F**** Emmisions , and computers, that all im saying ,

now i cantt even get it to start


----------



## SnoFarmer (Oct 15, 2004)

I have had numerous TPS fail and I never got one of them to throw a code.
I even had a 5star tech(HAHAHAHA) ride with me with his fancy scan tools.
The results were the same as I got with my cheep one "No codes returned"

I put a new one in and problem. solved

Get a MOPAR tps as the aftermarket ones last half as long.

Try a tps then go to the crank sensor. The Map rarely go bad on these.


----------



## elite1msmith (Sep 10, 2007)

well it was startin g, now i cant even get spark, 

im so fustrated with this D--- truck , 

It was"my personal" - towing , was minimized, never beat it hard...

has seen 7000 miles in the last year, in that 7000 , i have put a tew tierod end, entire rear axle, rebuilt the trans,new t stat, new rad. and a full tune up, and now this engine problem, it changes its symptoms so much that its hard to trouble shoot, now i cant even get the truck to start at all.

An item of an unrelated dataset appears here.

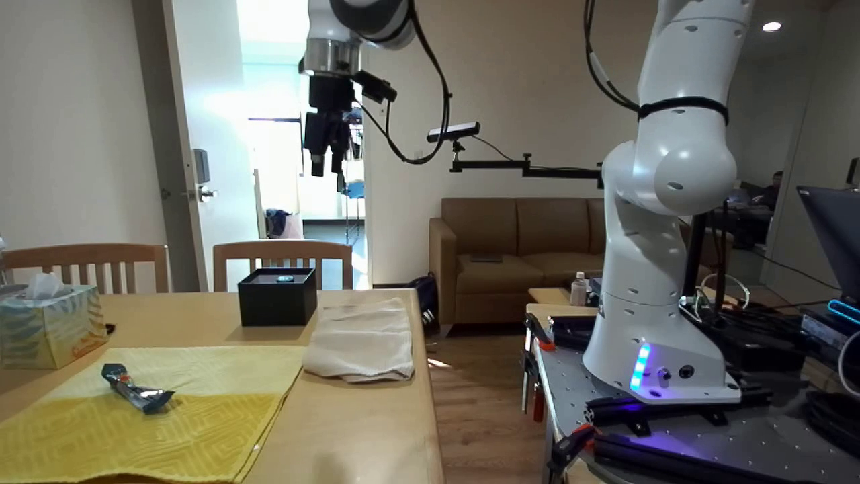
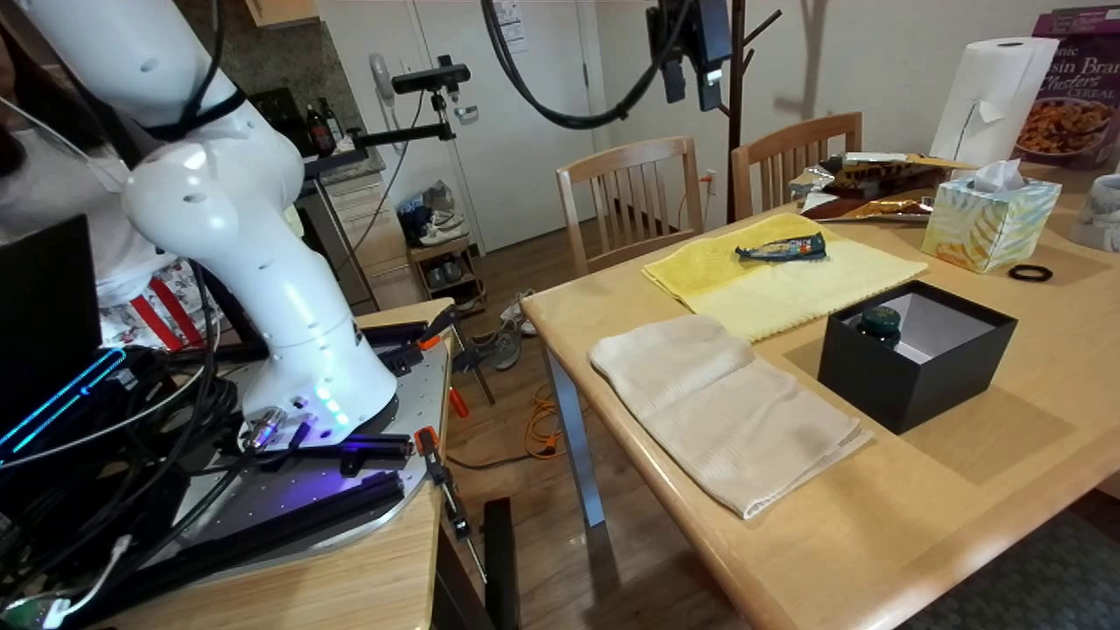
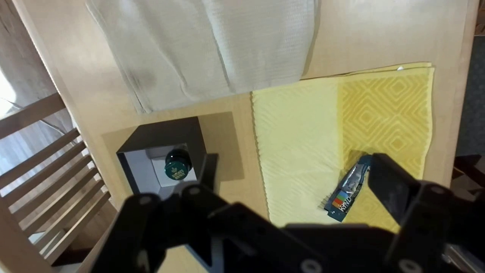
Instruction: Pick up the bottle from the black box and put it on the table.
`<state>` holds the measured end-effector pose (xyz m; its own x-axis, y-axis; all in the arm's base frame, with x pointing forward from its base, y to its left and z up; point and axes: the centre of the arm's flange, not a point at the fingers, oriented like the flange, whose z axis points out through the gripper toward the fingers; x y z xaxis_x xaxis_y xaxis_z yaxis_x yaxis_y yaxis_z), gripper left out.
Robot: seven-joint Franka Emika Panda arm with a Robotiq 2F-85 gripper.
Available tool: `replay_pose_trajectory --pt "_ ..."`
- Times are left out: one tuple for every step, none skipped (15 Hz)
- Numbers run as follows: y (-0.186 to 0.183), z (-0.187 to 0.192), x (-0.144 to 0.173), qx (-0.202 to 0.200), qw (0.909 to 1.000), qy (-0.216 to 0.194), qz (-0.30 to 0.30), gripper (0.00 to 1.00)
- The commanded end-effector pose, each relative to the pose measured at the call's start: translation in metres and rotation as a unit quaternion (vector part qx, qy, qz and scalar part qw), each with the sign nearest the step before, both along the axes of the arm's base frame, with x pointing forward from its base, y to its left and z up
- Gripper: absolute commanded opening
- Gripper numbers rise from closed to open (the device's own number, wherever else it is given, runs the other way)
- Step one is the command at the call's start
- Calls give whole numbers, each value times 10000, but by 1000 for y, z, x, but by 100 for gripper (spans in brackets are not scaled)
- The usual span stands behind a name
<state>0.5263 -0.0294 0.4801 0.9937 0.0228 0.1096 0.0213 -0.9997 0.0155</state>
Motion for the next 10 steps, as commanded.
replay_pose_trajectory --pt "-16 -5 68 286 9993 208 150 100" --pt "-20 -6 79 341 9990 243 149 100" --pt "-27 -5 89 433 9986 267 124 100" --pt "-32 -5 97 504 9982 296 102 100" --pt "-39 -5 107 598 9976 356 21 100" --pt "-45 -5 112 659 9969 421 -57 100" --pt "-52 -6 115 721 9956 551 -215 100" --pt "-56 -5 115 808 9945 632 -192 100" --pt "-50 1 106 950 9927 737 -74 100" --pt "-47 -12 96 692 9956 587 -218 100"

Im seriuosly thinking about parting the thing out , and buying another cummis, ... this gasser is crap- and its the only one in the fleet


----------



## accentlawn (Nov 17, 2007)

if you want to take it out of closed loop disconnect an o2 sensor.


----------



## elite1msmith (Sep 10, 2007)

see funny thing was, i started it this morning.... it ran for about 2 mins fine, then started to get rough... i gave it gas to keep it running , finnally it died

let it sit about 1 hr.... i was doing some reading , and figured that out.... so i did disconnect the o2 sensor, and now it will not start... i reconnected it, same thing , no start


----------



## elite1msmith (Sep 10, 2007)

well got it to start again? how i dont know

running rough, im going to stick with my orginal plan and drain all the fuel out, and put new in, clean the plugs , go from there


----------



## red07gsxr (Dec 22, 2007)

its not going to be a fuel issue. i think your wasting your time with that whole issue. disconnecting the o2 sensor is not going to start or cause your truck not to start. you could have a sensor that is failing for your computer in the truck could be your issue. the computer could be dropping the signal to the sensor which is causing your issues. i would stop putting money and time into parts. either borrow or find a scanner that reads and shows values and get the specs on what your truck should be at. once started and your reading values, record and see what sensor drops. i would start there. a spark plug is going to work or not. not come on or off. start with finding values of your sensors and going from there. remember the computer could be your main problem. just my 2 cents.


----------



## elite1msmith (Sep 10, 2007)

we have run a scanner a few times , with different codes coming up, the fuel has been in there since may, and for what ever reason this truck ssems to burn threw a set of plugs every year or too ill tell you the first to go cly 7, it burns ver little to no oil either

before i start messing around, and checking values for each sensor, im goona make sure i have the basics first

yes the engine would not give me a spark today , this motor over heated a while back , and did the same thing, no spark till it completely cooled, i think that was the ASD relay doing it

but basicly thats the next step, thing is... i reasurced this problem with alot of ppl saying they never found an anwaser.... took it to a dealer , put a PCM in it ...runs for 2 weeks , then same problem, i had heard of a few ppl just giving up and parting out the truck, one guy is a member on this site -

also the point of disconnecting the o2 sensors was too keep in the computer in open loop mode just to see what it would do...... 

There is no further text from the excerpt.